Written evidence to the review body on doctors' and dentists' remuneration
NHS Providers submitted written evidence to the Doctor’s and Dentists’ Remuneration Review Body (DDRB), on behalf of NHS trusts and foundation trusts to inform the 2018/19 pay round.
Key messages include:
- Workforce now surpasses the financial challenge facing the provider sector. In a recent survey of trust leaders, two thirds (66%) of provider trust chairs and chief executives reported that workforce is the most pressing challenge to delivering high-quality healthcare at their trust.
- We recognise the need to appropriately and fairly reward doctors, to support recruitment and retention and help create a motivated medical workforce. However, in the absence of additional funding from the government, an end to pay restraint for doctors would be unaffordable for provider trusts.
- The funding pressures facing the sector require a balance between the need to increase the number of staff with the need to address the factors contributing to the workforce challenges for frontline staff and employers. We would strongly urge that the review body takes account of the affordability of any pay award in making its recommendations.

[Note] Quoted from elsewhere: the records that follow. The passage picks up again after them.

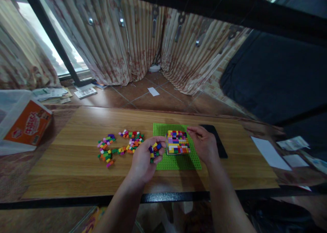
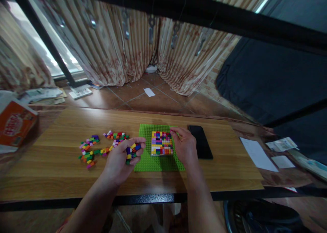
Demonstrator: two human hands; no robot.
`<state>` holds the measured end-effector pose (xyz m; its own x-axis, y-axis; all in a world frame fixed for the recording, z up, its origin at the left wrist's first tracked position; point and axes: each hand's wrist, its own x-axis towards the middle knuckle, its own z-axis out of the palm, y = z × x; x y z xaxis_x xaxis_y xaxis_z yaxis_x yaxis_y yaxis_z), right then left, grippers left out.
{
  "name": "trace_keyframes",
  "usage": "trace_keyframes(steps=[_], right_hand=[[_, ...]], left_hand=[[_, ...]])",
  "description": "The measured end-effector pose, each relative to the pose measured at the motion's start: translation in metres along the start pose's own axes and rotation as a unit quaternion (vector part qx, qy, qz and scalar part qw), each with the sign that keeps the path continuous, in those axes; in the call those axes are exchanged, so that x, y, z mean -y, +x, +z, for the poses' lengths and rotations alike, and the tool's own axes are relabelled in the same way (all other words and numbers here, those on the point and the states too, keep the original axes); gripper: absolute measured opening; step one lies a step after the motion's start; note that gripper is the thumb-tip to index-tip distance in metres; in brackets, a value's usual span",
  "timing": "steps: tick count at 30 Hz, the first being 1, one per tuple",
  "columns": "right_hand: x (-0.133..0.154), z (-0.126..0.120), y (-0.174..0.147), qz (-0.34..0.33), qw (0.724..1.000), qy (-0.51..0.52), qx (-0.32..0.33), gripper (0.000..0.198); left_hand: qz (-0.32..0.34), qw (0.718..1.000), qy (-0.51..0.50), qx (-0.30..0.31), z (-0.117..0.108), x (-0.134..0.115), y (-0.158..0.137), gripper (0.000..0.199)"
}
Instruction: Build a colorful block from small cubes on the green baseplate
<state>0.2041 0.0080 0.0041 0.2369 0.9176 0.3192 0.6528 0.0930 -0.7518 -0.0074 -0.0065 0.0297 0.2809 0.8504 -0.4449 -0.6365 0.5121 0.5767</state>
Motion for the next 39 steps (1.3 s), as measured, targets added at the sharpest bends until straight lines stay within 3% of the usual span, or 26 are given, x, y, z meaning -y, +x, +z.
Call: trace_keyframes(steps=[10,19,29,34,39], right_hand=[[-0.007,0.012,0.003,-0.071,0.994,-0.076,0.033,0.023],[-0.007,0.015,0.005,-0.078,0.991,-0.088,0.056,0.026],[-0.012,0.018,0.007,0.027,0.996,0.043,0.072,0.024],[-0.018,0.020,0.009,0.113,0.983,0.118,0.082,0.025],[-0.015,0.020,0.009,0.155,0.971,0.159,0.084,0.026]], left_hand=[[-0.011,1.000,0.008,-0.002,-0.002,-0.001,0.000,0.021],[-0.013,1.000,0.016,-0.009,-0.002,-0.002,-0.001,0.019],[-0.013,1.000,0.021,-0.007,-0.003,-0.001,-0.001,0.018],[-0.011,1.000,0.022,-0.005,-0.004,-0.001,0.000,0.018],[-0.012,0.999,0.029,-0.009,-0.004,-0.001,0.000,0.018]])
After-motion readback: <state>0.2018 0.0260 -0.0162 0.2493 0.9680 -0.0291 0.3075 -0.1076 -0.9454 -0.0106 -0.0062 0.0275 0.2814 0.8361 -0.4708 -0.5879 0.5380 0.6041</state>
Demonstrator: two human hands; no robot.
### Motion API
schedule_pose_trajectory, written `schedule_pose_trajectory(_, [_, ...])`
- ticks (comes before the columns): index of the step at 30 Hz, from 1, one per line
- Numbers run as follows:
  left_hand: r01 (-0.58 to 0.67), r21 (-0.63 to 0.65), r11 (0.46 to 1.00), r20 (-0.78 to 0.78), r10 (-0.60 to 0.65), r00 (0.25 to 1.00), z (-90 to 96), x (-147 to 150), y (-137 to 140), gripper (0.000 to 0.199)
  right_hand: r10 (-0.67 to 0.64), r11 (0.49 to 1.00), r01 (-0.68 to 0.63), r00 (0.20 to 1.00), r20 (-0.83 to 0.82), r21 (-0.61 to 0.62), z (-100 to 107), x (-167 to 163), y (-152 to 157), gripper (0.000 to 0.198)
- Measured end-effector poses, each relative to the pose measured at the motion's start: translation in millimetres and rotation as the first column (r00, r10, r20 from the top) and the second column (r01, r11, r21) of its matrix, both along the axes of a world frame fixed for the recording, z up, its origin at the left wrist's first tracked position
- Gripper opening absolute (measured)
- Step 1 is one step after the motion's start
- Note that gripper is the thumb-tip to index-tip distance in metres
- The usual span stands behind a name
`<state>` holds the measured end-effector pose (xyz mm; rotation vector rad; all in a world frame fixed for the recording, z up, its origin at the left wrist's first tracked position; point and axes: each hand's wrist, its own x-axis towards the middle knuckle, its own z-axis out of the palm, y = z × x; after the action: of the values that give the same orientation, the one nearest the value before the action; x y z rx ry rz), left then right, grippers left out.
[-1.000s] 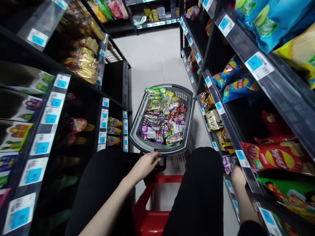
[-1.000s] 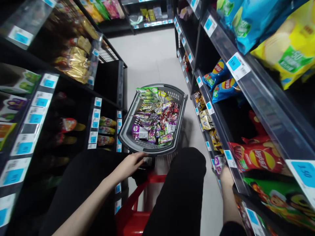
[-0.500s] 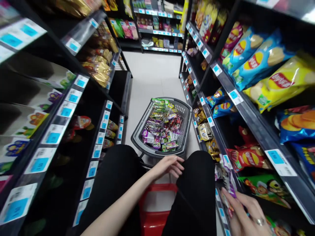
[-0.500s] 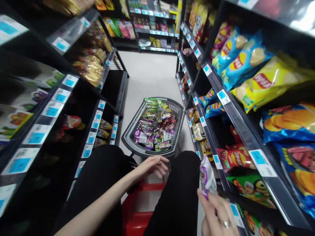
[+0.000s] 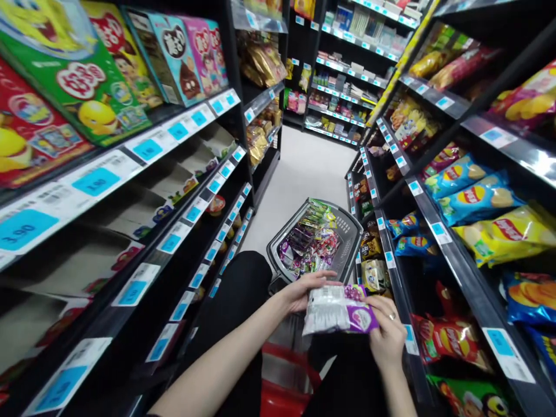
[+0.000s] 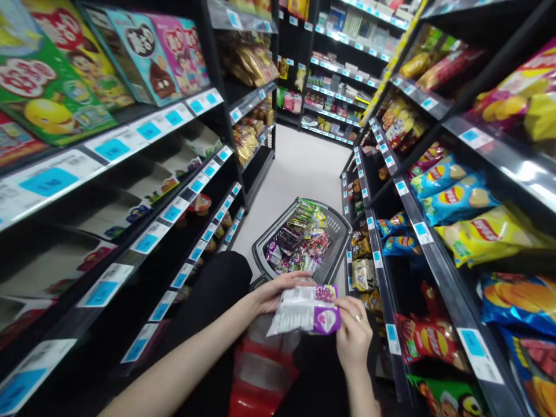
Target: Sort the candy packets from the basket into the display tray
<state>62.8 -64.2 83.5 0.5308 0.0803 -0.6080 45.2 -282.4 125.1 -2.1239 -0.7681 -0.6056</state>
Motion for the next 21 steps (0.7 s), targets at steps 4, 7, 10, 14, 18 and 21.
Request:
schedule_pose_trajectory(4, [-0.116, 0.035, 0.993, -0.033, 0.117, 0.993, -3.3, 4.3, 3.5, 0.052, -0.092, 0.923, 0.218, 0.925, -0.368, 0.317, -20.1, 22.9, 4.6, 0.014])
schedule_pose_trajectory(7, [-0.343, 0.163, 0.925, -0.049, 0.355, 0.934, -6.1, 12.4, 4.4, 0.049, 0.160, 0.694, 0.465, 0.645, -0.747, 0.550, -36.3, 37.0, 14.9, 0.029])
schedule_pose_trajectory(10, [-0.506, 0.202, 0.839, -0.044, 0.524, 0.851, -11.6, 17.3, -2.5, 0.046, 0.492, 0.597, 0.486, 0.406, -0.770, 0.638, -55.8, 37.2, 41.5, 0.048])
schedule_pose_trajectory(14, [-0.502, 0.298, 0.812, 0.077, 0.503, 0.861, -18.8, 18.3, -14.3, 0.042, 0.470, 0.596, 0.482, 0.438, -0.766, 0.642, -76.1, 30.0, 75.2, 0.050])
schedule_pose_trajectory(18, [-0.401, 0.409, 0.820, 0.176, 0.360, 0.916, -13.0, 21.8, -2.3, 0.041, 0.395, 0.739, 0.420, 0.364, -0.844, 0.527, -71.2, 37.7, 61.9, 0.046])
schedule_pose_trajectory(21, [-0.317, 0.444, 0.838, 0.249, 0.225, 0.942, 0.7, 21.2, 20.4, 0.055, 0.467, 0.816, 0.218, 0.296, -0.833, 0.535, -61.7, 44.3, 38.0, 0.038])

- In a scenario where the pay review bodies recommend a pay award greater than 1%, less than half of HR Directors (45%) support targeting, and 42% are not supportive. The most common reason for opposing targeting was concern that it would be divisive and result in industrial relations disruption.
- Provider trusts have been working with their junior doctors over the last 12 months to address legitimate concerns voiced during the junior doctor contract dispute. Improving and rebuilding junior doctor engagement and morale continues to be a key priority.

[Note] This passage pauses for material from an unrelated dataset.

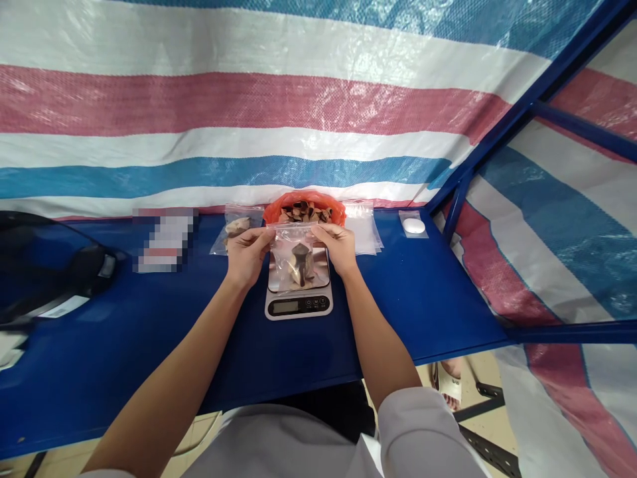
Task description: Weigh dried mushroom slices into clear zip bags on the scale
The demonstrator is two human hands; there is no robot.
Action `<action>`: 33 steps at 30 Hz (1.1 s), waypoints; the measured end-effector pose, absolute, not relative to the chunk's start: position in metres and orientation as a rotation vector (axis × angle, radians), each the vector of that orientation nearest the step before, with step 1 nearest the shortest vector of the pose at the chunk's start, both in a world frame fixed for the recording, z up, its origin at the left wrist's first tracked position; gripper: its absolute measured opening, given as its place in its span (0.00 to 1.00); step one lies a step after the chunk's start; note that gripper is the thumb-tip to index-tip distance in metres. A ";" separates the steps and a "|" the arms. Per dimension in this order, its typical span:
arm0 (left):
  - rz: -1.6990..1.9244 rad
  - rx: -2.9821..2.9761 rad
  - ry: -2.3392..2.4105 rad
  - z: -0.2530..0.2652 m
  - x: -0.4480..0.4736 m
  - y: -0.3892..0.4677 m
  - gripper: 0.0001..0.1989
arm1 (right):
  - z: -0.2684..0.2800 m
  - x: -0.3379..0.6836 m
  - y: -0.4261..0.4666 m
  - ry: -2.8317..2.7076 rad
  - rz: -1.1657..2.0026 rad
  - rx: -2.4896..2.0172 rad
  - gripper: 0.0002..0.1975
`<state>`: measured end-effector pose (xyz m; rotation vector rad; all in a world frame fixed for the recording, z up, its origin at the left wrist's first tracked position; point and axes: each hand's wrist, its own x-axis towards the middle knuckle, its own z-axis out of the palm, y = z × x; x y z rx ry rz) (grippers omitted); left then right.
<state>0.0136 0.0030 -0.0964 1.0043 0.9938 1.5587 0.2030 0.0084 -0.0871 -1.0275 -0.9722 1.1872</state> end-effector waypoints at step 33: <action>1.534 1.237 1.014 -0.085 0.026 0.009 0.14 | -0.083 0.199 0.006 -1.018 1.142 -1.011 0.19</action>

- We would welcome a public update on the status of the consultant contract negotiations. If there is no realistic prospect of a successful conclusion, consideration should be given as to the best way forward, recognising the need to reform NHS pay, terms and conditions for consultants. Ongoing uncertainty over the status and outcome of the negotiations is not conducive to longer term planning at the local level.
- The need for a more strategic and coherent approach to workforce strategy, planning, and policy remains a priority. We have welcomed the government’s recent publication of a draft health and care national workforce strategy consultation document, which proposes a constructive start to addressing the workforce challenges facing the sector. The draft strategy helpfully provides a ten year time frame, recognising that the reforms required to address the workforce challenges facing the NHS will require a longer term horizon.